Madhavan & Ors. (supra) is rendered in the context of a criminal proceeding. The punishment awarded was found to be disproportionate to the offence committed. In the present case, the first respondent had two options available to itself to impose simultaneously or one in preference to the other. In the present case, an order of forfeiture of earnest money has been directed rather than an order of blacklisting, although the offence committed by the first petitioner and the same being established by requisite evidence, entitles the first respondent to do both.

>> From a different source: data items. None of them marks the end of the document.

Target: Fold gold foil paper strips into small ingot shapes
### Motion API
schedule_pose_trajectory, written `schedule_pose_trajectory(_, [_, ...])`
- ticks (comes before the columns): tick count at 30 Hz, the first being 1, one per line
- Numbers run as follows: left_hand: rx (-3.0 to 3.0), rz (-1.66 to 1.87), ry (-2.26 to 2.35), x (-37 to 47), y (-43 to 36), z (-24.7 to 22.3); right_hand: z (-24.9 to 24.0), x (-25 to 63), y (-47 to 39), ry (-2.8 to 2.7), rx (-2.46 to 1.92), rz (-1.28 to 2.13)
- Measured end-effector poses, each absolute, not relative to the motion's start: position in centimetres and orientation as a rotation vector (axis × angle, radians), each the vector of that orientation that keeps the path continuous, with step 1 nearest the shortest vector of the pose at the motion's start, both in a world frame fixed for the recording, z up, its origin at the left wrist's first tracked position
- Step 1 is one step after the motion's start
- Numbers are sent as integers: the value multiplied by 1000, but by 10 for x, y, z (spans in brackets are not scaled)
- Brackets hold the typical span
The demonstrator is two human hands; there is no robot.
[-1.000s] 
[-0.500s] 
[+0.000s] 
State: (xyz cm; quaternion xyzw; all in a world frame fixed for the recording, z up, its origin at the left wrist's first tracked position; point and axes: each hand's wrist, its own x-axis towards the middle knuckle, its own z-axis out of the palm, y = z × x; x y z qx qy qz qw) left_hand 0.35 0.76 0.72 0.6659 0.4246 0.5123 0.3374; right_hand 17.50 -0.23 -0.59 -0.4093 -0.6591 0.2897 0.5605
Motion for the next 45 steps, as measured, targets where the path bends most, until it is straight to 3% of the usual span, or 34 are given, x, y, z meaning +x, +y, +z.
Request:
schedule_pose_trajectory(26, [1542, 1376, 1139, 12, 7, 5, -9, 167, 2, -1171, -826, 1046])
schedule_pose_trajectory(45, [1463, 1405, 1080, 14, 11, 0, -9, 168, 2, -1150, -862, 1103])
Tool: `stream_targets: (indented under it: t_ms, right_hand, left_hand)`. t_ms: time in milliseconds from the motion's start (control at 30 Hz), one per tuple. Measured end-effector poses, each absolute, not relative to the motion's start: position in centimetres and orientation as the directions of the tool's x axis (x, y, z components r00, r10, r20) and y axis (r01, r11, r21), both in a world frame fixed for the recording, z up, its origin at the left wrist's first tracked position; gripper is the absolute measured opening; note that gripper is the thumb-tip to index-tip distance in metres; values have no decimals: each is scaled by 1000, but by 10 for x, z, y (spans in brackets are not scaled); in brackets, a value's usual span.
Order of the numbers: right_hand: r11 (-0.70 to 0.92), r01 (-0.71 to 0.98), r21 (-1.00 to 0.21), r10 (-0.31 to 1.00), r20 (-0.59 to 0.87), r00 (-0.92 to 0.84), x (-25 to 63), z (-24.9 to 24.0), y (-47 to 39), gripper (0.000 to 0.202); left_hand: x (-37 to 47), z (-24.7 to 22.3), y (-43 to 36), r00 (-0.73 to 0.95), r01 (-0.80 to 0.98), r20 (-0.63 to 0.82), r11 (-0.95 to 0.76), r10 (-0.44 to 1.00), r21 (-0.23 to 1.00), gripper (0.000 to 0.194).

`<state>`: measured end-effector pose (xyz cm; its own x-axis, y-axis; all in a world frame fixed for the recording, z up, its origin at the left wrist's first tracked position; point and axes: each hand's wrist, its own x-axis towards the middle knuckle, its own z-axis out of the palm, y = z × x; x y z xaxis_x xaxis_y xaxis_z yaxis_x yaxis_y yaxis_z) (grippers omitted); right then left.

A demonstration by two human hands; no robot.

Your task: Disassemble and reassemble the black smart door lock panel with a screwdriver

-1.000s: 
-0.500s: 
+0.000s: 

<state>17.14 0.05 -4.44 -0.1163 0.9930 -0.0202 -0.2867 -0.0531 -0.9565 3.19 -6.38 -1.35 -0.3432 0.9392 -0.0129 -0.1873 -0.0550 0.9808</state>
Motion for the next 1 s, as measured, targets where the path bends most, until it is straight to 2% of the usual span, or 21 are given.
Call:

It cannot be said that, the impugned order suffers from disproportionality.
Kailash Nath Associates (supra) deals with forfeiture of earnest money and is of the view that, the penalty clause cannot be invoked for the purpose of making profit particularly when the authority did not suffer a loss. In the present case, the first respondent was entitled to impose the penalty of blacklisting also. It chose not to do so. It proceeds to forfeit the earnest money deposited in terms of the tender conditions.
In view of the discussions above, I find no infirmity in the impugned decision of the first respondent. W.P. No. 1645 of 2010 and W.P. No. 1649 of 2010 are dismissed. No order as to costs.